Dear Annie: I have twin teenage granddaughters who visit me every year for a week. They also bring along a friend (just one, thank goodness). I love having them, but I end up spending a fortune entertaining them. I pay for every meal, including restaurants, and we eat out a lot. I love to take them places, but I’m on a fixed income and would like to make it less expensive.
Do you think if I were to give each of my granddaughters a set amount of money they would be more frugal? They earn a lot of money babysitting, but I feel funny asking them to spend their own money on things when they visit me. Any suggestions? — Going Broke in Florida
Dear Going Broke: You should not have to foot the entire bill for two teenagers and their friend. You are already giving them a free place to stay and any meals eaten at home. But please don’t demand payment from the girls. Instead, ask the parents to help you with the cost of entertaining these young people for a week. They also could give the girls an allowance for personal expenses (movies with the friend, trips to a restaurant, mall purchases).

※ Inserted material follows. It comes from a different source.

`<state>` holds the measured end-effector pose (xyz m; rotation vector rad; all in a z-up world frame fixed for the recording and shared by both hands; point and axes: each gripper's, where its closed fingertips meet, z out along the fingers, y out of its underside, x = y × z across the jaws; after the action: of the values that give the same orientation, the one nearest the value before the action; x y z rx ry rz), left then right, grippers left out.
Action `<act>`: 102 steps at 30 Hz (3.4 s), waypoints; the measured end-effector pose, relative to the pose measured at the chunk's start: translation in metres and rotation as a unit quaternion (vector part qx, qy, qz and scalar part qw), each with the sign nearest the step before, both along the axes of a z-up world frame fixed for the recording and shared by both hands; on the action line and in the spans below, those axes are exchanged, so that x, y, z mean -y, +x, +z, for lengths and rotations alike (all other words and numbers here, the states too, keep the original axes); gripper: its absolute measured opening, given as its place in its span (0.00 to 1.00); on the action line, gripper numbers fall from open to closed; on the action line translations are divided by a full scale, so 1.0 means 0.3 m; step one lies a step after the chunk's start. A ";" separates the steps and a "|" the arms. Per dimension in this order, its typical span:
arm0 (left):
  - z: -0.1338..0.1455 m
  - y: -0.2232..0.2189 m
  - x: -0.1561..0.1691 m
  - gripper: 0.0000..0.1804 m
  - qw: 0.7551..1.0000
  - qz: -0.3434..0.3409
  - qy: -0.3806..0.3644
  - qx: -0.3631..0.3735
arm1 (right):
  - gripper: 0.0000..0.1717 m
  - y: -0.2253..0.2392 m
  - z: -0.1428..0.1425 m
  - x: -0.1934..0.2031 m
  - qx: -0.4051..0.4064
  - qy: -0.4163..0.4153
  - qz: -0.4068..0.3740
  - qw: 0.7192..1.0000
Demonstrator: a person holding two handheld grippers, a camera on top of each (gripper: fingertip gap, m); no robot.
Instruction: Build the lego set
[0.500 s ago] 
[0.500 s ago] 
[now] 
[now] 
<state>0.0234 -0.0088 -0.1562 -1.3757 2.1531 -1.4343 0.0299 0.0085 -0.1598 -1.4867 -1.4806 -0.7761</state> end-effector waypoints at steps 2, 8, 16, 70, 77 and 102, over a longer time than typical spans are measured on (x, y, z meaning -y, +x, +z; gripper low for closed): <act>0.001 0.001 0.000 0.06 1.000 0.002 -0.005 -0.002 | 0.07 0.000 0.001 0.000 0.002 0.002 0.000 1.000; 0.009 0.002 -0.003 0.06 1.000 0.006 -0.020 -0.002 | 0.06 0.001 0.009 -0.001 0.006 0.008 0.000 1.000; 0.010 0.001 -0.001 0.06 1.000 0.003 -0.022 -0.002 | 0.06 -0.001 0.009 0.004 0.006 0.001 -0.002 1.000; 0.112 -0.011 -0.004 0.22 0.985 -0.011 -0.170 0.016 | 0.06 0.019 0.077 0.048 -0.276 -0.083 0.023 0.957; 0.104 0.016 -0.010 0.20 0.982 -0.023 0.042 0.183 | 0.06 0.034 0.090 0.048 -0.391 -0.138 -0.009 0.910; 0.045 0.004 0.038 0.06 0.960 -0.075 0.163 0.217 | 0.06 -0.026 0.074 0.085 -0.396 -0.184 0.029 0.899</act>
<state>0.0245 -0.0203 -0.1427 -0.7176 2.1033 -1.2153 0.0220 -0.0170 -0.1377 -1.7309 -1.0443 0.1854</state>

The extra girl’s parents should similarly send her with personal money so she does not become a burden. Taking the girls for a week is a lovely way to bond with your granddaughters, but it is also a favor to the parents. Explain the situation and ask them to help remedy the problem.
Dear Annie: Our nephew recently announced his engagement and wedding date.
His fiancee’s older sister is getting married two weeks before. The sister’s future husband called my nephew and flat-out stated that it is inappropriate that they have chosen a date so close to theirs, as it will take away from their special day. He suggested my nephew move his wedding to December at the earliest.
However, the sister has not mentioned a word of this to my nephew’s fiancee. We can’t help but think that she, too, is upset about this and asked her fiance to handle it. We are disappointed that what could be the happiest time of our nephew’s life is filled with stress. What is the wedding protocol in this instance?— Aunt and Uncle from Wisconsin
Dear Aunt and Uncle: It was very inconsiderate of your nephew and his bride to schedule their wedding two weeks after her sister’s already-chosen date. It does indeed take away from their special day, and more importantly, it puts a terrible burden on family and friends in terms of gifts and travel expenses. It also appears to others as though your nephew’s bride resents her older sister. We hope you can convince your nephew to give his guests a few months to recover from the first wedding before attending the next.
Dear Annie: I read the letter from “Blue-Collar Grandparents,” whose grandchildren are pulling out their hair. I’d like to suggest that they bring up the possibility of PANDAS (pediatric autoimmune neuropsychiatric disorders associated with strep).
If either of these kids has had numerous strep infections, perhaps they should be tested and assessed. I realize now that my son must have had this when he was 4, but I’d never heard of it then. He had seven strep infections in a row. He began displaying OCD behavior, which included pulling out nearly half of the hair on his head. If your child has multiple strep infections, it might be worthwhile to check for PANDAS, if only to rule it out. — A Sympathetic Grandmother
Dear Sympathetic: Thank you for mentioning PANDAS. There is currently no test for PANDAS, but doctors look for a sudden onset of OCD and/or tic disorders following multiple strep infections.